Manky Badger - 10 Oct 2008 08:05 GMT On Oct 9, 1:02 pm, "Manky Badger" <you.m...@be.joking> wrote:
> "douglas" <Protoman2...@gmail.com> wrote in message > [quoted text clipped - 14 lines] > > And the relevant age & gender related reference range is..... 4.1-15, if I remember. ________________________________________________
So your red-cell related parameters are a tad to the top end of the reference range, but not excessively so, and your Epo is well within the expected range.
I'm sorry Dougas, but I'm suspecting another of your wind-ups here.
douglas - 10 Oct 2008 21:29 GMT > On Oct 9, 1:02 pm, "Manky Badger" <you.m...@be.joking> wrote: > [quoted text clipped - 27 lines] > > - Show quoted text - It's not, trust me. I see the hematologist on Wednesday at 2pm.
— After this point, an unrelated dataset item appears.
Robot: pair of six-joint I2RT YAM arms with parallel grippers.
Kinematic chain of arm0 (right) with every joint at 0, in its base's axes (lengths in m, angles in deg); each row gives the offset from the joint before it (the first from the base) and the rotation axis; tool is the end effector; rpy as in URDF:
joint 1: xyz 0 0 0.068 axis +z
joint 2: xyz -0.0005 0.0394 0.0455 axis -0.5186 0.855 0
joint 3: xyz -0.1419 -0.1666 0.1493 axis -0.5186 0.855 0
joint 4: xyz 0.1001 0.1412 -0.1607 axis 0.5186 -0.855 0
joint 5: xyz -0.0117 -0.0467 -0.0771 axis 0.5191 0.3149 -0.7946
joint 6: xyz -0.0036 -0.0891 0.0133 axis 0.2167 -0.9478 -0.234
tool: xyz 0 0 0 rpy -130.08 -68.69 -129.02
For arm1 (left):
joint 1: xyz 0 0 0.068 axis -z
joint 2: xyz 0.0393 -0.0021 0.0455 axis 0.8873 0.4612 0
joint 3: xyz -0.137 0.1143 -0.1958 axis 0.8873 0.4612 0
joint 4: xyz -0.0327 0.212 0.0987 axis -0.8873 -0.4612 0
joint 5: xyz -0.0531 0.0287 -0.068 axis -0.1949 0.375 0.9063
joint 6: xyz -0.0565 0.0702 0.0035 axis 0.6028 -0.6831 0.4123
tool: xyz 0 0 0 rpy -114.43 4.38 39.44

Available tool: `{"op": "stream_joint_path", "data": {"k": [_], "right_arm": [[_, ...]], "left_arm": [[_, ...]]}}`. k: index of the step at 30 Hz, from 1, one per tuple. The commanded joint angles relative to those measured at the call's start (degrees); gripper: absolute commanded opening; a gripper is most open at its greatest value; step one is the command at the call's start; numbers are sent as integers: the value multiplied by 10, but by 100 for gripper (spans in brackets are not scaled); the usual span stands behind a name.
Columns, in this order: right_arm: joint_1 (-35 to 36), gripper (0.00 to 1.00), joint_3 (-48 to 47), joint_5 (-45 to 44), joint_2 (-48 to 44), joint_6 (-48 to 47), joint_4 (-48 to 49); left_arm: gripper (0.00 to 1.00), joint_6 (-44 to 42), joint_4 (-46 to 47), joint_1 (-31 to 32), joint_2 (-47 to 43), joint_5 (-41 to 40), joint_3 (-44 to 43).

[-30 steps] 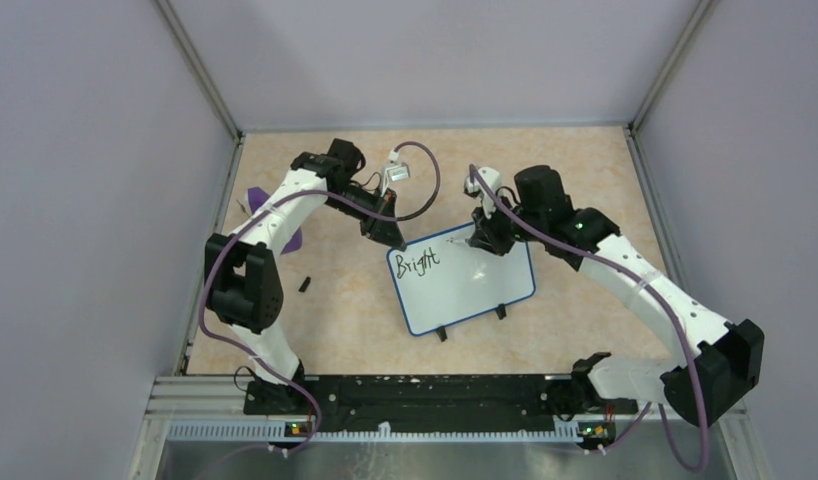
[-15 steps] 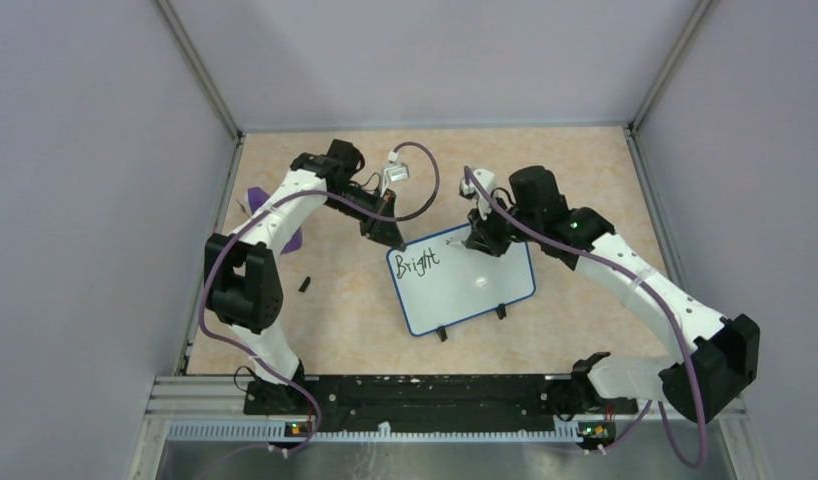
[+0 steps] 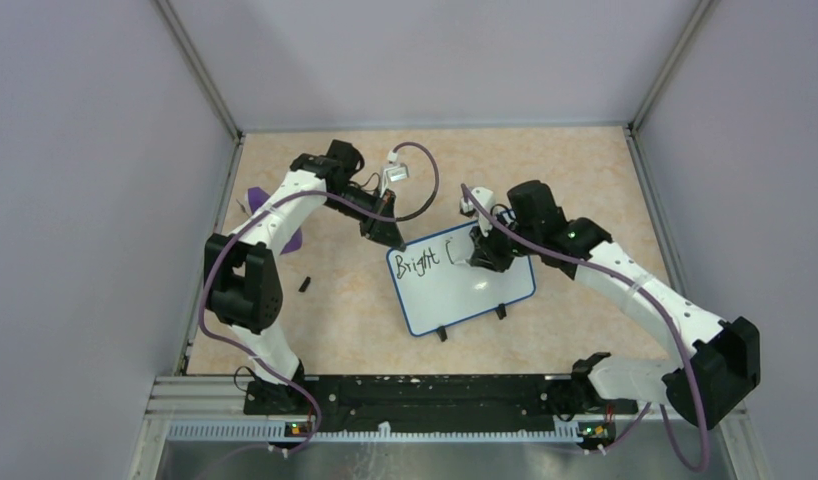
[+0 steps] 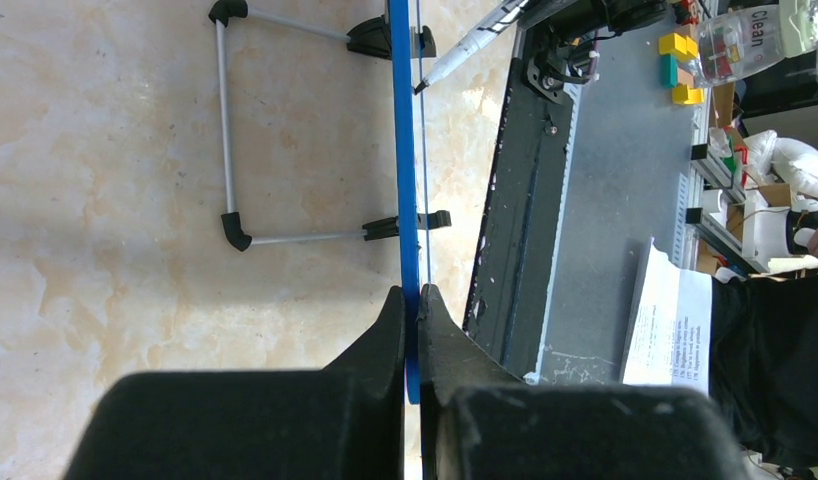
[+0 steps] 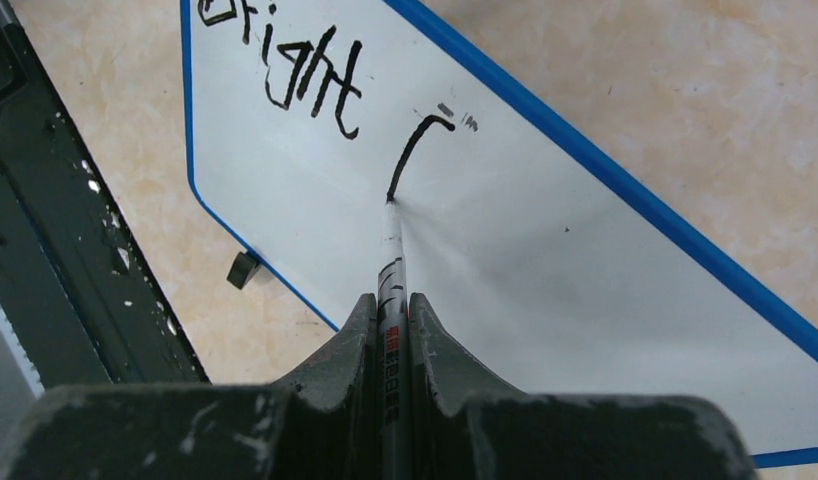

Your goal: Write a sentence on the whiteboard

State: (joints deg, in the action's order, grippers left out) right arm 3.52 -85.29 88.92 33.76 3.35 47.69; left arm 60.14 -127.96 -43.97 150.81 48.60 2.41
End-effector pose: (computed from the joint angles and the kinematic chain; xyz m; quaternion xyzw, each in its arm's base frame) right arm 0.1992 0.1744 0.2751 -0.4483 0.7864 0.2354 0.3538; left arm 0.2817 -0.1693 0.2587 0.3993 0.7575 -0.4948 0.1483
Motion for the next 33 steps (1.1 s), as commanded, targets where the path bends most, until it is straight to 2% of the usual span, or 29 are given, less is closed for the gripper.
{"op": "stream_joint_path", "data": {"k": [1, 6, 15, 33], "right_arm": [[4, 0, 19, -8, -14, -14, 1], [22, 0, 24, -7, -7, -16, 5], [32, 0, -37, 19, -3, -7, 7], [18, 0, -44, -39, 14, -9, 26]], "left_arm": [[0, -18, 14, 4, -20, 15, 13], [0, -17, 16, 4, -19, 15, 13], [0, -14, 16, 4, -20, 14, 12], [0, -14, 16, 4, -21, 11, 14]]}}
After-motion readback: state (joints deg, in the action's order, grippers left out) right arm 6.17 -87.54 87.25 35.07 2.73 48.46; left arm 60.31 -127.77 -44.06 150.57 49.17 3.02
JEDilworth - 10 Oct 2008 17:26 GMT So, Douglas, for the SECOND time, who is the MA and what is all this to do with fellowships? If your mom is a nurse she should be asking some hard questions about the necessity for this referral at this point. Please realize that all of this stuff will go into your permanent medical record and will count towards your insurability as an adult. Do you want this stuff on the big medical insurance computer in Boston or not? That's where it will go and could possibly affect your buying life insurance AND/OR medical insurance in the near/far future. I would want a GOOD REASON for seeing a hematologist. This is not BS. My husband has high BP issues and I've been through this many times with him.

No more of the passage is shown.